Given an energy budget, in terms of average laser power, exposure time, and refresh rate of the light curtain, higher power and exposure can be allocated to lines in the curtain that are further away to combat inverse square light fall-off. This is a significant advantage over traditional depth sensors that typically expend the same high power in all directions to capture a 3D point cloud in an entire volume.
The optical design of the light curtain shares similarities with confocal imaging in that small regions are selectively illuminated and sensed. When imaging in scattering media, such as fog and murky waters, this has the implicit advantage that many multi-bounce light paths are optically avoided, thereby providing images with increased contrast.
A key advantage of light curtains is that illumination and sensing can be concentrated to a thin region. Together with the power and exposure adaptability, this provides significantly better performance under strong ambient illumination, including direct sunlight, at large distances (i.e., 20-30 m). The performance increases under cloudy skies and indoors to 40 m and 50 m respectively.
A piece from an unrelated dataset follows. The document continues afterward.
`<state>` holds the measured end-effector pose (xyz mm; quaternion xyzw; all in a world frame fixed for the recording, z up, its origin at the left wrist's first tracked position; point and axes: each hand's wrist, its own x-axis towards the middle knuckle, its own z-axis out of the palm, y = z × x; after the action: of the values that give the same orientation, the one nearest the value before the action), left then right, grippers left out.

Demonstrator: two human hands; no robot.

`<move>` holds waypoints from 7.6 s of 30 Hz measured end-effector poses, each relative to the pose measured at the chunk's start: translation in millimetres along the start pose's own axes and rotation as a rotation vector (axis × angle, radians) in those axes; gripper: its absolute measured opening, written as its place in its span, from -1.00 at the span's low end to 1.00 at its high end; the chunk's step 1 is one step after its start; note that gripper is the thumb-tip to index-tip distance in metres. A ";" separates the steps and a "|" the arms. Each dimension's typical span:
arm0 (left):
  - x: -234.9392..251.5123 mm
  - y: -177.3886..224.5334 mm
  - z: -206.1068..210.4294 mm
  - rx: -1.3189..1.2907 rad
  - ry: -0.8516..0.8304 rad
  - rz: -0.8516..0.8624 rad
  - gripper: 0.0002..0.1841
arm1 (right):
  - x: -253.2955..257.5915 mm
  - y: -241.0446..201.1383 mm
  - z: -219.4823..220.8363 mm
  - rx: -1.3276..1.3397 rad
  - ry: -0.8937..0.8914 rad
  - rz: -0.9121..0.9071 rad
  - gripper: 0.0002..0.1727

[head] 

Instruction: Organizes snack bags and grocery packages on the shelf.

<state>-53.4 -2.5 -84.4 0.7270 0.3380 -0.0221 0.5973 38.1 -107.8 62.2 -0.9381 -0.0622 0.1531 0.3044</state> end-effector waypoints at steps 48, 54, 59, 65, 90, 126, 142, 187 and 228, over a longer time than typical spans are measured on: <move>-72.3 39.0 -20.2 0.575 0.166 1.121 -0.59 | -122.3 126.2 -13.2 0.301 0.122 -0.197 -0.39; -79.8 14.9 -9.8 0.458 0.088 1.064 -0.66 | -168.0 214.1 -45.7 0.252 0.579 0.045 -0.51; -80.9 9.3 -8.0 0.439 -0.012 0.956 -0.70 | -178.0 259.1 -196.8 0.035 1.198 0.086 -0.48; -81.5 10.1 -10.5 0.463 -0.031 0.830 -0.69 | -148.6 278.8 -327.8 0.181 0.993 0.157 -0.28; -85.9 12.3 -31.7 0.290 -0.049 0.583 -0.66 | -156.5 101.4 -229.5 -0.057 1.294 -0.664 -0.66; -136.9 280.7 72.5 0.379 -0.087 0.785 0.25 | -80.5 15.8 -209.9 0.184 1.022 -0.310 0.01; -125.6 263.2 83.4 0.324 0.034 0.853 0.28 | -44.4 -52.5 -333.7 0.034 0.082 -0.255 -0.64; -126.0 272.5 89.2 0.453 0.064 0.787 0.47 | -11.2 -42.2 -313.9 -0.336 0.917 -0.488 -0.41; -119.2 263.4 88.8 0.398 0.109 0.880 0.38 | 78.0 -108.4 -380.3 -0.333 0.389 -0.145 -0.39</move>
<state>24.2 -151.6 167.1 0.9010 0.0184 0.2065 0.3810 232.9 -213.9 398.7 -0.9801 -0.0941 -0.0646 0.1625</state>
At any instant, the sensor only captures a single line of the light curtain that often has small depth variations and hence, little variation in intensity fall-off. Thus, the dynamic range of the measured brightness can be low. A such, even a one-bit sensor with a programmable threshold would be ample for the envisioned tasks.
Many sensor types are available for use with the device. Any line sensor could be used with the described device including intensity sensors (CMOS, CCD, IuGaAs), time-of-flight (ToF) sensors (correlation, SPAD), and neuromorphic sensors (DVS).
The system may be run under control of one or more microprocessors in communication with memory containing software implementing the functions of the system. The movement of the galvo mirrors 108, 126 is under the control of the software to define the shape of the light curtain. The software may be configurable to allow the definition of light curtains of various shapes. In addition, the software may control the cycling of light source 102 as well as the timing of the reading of the data from line sensor 122 and the application of any filtering to the data, for example, the filtering of ambient light. Objects may be detected by breaking the light curtain, causing a variance in the light in the line of pixels sensed by line sensor 122. Upon detection of an object that has breached the light curtain, an alert may be raise and communicated off-unit.
To those skilled in the art to which the invention relates, many modifications and adaptations of the invention will suggest themselves. The exemplary methods and apparatuses disclosed herein are not to be taken as limitations on the invention, but as an illustration thereof. The intended scope of the invention is defined by the claims which follow.
This application is a national phase filing under 35 U.S.C. § 371 claiming the benefit of and priority to International Patent Application No. PCT/US2019/021569, filed on Mar. 11, 2019, which claims the benefit of U.S. Provisional Patent Application Ser. No. 62/761,479, filed Mar. 23, 2018. This application is a Continuation-In-Part of U.S. patent application Ser. No. 15/545,391, which is a national phase filing under 35 U.S.C. § 371 claiming the benefit of and priority to International Patent Application No. PCT/US2016/017942, filed on Feb. 15, 2016, which claims the benefit of U.S. Provisional Patent Application Ser. No. 62/176,352, filed Feb. 13, 2015. The entire contents of these applications are incorporated herein by reference.
This invention was made with government support under CNS1446601 awarded by the NSF, N000141512358 awarded by the ONR, N000141612906 awarded by the ONR, DTRT13GUTC26 awarded by the DOT, and HR00111620021 awarded by DARPA. The government has certain rights in the invention.